Four property owners who signed a petition this fall to protest the rezoning of the protective boundary around the portion of Jordan Lake in Durham County filed a lawsuit late Friday against Durham County officials.

Attorney Jim Conner of the Ragsdale Liggett firm in Raleigh filed the complaint just after 4 p.m. Friday on behalf of Milagros Napoli and Jeffrey Napoli, the Kendrick Estates Investment Corporation, as well as Kristen Corbell. All own property in the area around Jordan Lake to be rezoned.

The parties filed a complaint for a declaratory judgment and injunction, asking a judge to look at the evidence surrounding the petition and rule that the 3-2 vote Durham County Commissioners took in October meant that the rezoning didn’t pass, as the petition was valid, Conner said. A valid petition would have required a “supermajority,” or 4-1 vote to pass, instead of the simple majority vote of 3-2.

“We think the protest petition is clearly valid,” Conner said. “The courts have already said in other cases that if there’s a valid petition and there’s a vote that’s not a three-quarters vote, then the rezoning doesn’t pass.”

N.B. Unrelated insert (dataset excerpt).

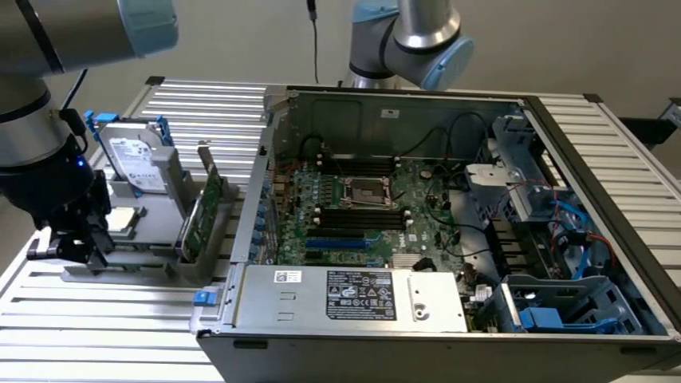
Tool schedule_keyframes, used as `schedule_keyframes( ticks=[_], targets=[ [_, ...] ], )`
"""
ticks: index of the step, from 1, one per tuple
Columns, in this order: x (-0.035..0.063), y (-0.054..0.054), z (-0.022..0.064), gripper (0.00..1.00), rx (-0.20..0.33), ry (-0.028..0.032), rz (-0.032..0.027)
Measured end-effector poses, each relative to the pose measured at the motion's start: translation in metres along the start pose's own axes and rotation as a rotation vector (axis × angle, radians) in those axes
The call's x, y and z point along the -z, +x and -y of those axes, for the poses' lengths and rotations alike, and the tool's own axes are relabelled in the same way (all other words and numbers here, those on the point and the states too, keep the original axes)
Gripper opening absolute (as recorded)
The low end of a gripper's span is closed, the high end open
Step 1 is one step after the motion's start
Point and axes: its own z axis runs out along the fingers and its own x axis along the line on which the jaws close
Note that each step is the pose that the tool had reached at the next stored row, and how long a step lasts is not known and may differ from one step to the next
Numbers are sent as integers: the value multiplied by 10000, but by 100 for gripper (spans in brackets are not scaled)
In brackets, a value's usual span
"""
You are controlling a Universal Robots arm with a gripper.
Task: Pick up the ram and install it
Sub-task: 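Pick up the ram and move it above insertion slot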
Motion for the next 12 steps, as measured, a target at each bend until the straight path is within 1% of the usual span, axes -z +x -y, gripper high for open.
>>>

The county has 30 days to file an answer to the lawsuit, which named Durham County and the Durham County Commissioners as defendants. Although the Southern Environmental Law Center and Haw River Assembly worked to file the initial protest petition, neither is party to the lawsuit.

The protest petition is part of a much larger fight by many property owners near the lake against a development in the works for the site they say would further pollute the already tainted reservoir. (Read more blogs here.) Southern Durham Development is shaping plans for a mixed-use development that would contain 1,300 residences and 600,000 square feet of combined office and retail space.

Before the protected boundary around Jordan Lake was rezoned in October, SDD would not have been able to build its desired project in the area. But when commissioners moved the protected area—based on hotly debated data on where the lake and its boundaries really should be—the zoning became amenable to a project such as the one SDD has planned.

Conner said it will be a couple of months before the complaint will be assigned a court date in Durham County Superior Court.

The lawsuit is not the first affiliated with this case. Southern Durham Development filed suit against Durham County in June, seeking at least $20,000 in damages, plus attorneys’ fees, for property rights violations and negligence tied to a dispute over several points, including whether the county had the right to change the location of the Jordan Lake watershed in the first place. Read more about the tug-of-war over the protected watershed here.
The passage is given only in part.